What to work on -
Print exactly the lines that run from the first line of the material to the line containing "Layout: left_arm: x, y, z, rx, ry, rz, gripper", both ends included, and skip the pictures.

-----

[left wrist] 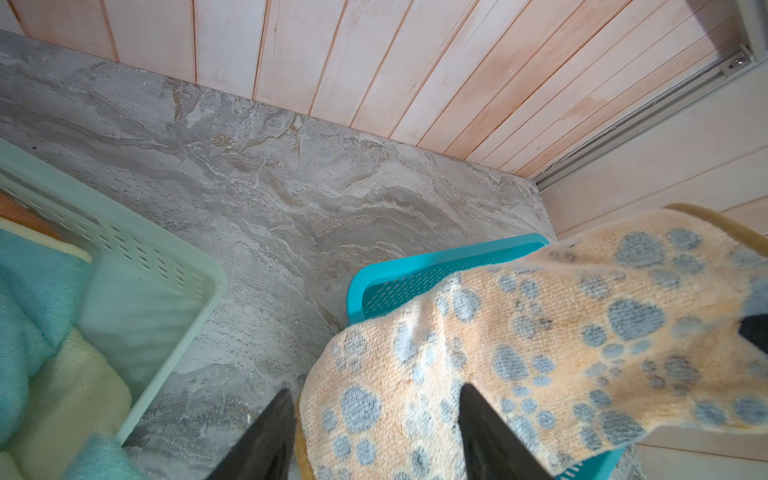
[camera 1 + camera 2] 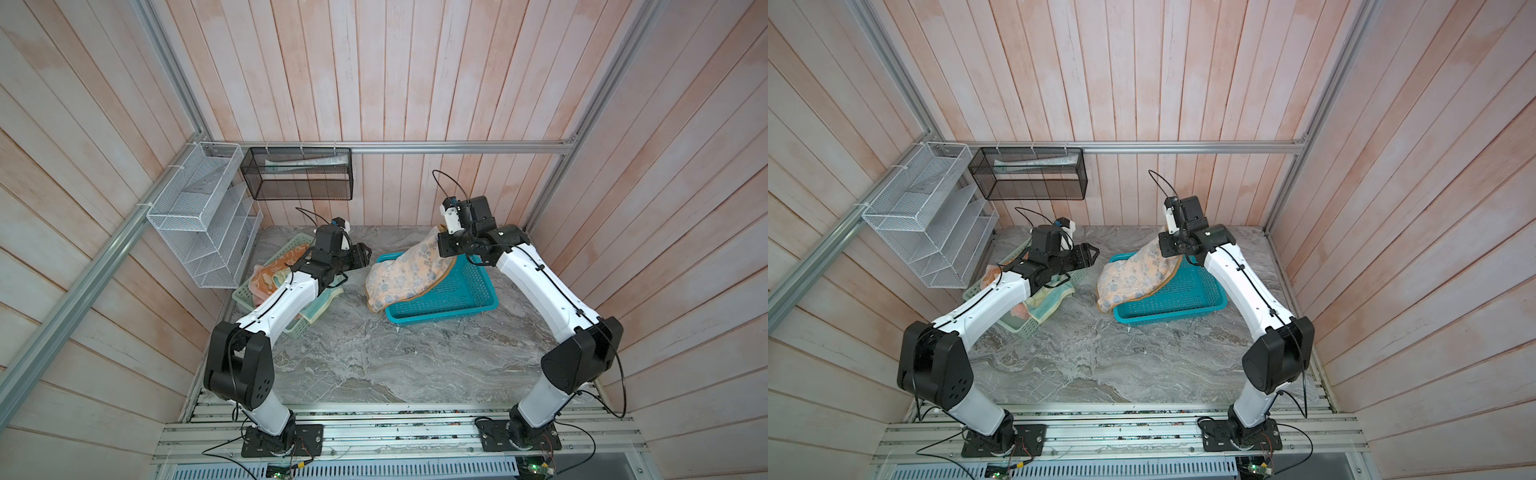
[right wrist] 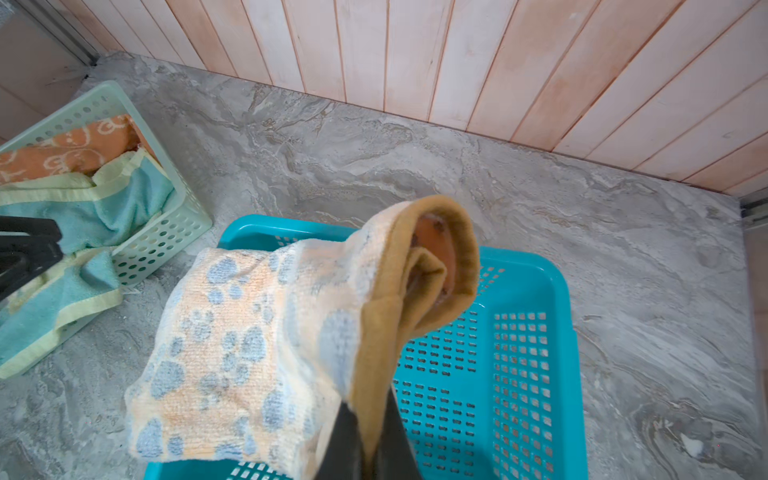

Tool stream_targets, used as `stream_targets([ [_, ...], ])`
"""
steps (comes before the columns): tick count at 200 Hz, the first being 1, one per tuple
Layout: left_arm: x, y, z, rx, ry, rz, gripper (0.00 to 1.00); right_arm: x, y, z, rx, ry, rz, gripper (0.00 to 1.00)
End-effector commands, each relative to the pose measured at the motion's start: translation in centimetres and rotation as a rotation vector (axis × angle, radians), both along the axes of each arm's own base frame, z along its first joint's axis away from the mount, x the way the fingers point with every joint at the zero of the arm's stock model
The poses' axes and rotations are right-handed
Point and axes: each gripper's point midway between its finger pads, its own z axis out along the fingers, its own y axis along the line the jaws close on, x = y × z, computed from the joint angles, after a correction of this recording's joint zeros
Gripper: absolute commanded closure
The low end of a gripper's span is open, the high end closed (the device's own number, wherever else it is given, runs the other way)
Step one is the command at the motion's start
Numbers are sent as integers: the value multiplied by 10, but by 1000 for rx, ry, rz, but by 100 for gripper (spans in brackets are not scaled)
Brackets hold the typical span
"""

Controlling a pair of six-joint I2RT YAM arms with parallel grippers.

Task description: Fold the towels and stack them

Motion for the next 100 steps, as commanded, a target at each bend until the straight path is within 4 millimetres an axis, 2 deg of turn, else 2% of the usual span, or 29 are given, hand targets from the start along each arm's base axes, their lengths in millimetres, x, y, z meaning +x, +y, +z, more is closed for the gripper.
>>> stream_targets([
  [1, -5, 6, 4, 15, -13, -2, 36, 1, -24, -5, -51, 32, -39, 100],
  [17, -5, 7, 1, 22, -5, -1, 36, 5, -44, -11, -54, 37, -74, 100],
  [30, -6, 8, -2, 23, -1, -1, 36, 9, -65, -28, -58, 52, -114, 100],
  [49, -4, 7, -5, 29, 3, -7, 36, 9, -87, -74, -72, 95, -158, 100],
  [73, 4, -3, -15, 42, 33, -57, 35, -1, -87, -145, -98, 200, -141, 100],
  [86, 10, -9, -23, 45, 65, -81, 35, -7, -89, -174, -129, 265, -143, 100],
  [100, 15, -14, -28, 40, 78, -100, 34, -10, -91, -190, -173, 295, -145, 100],
])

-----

Completed exercise -
[left wrist] 
[camera 1 + camera 2] 
[right wrist] 

Tool stream_targets, used as `stream_targets([ [_, ...], ])`
"""
steps (comes before the columns): tick count at 200 Hz, the first being 1, one per tuple
Layout: left_arm: x, y, z, rx, ry, rz, gripper (0.00 to 1.00); right_arm: x, y, z, rx, ry, rz, gripper (0.00 to 1.00)

The exercise requires nothing more.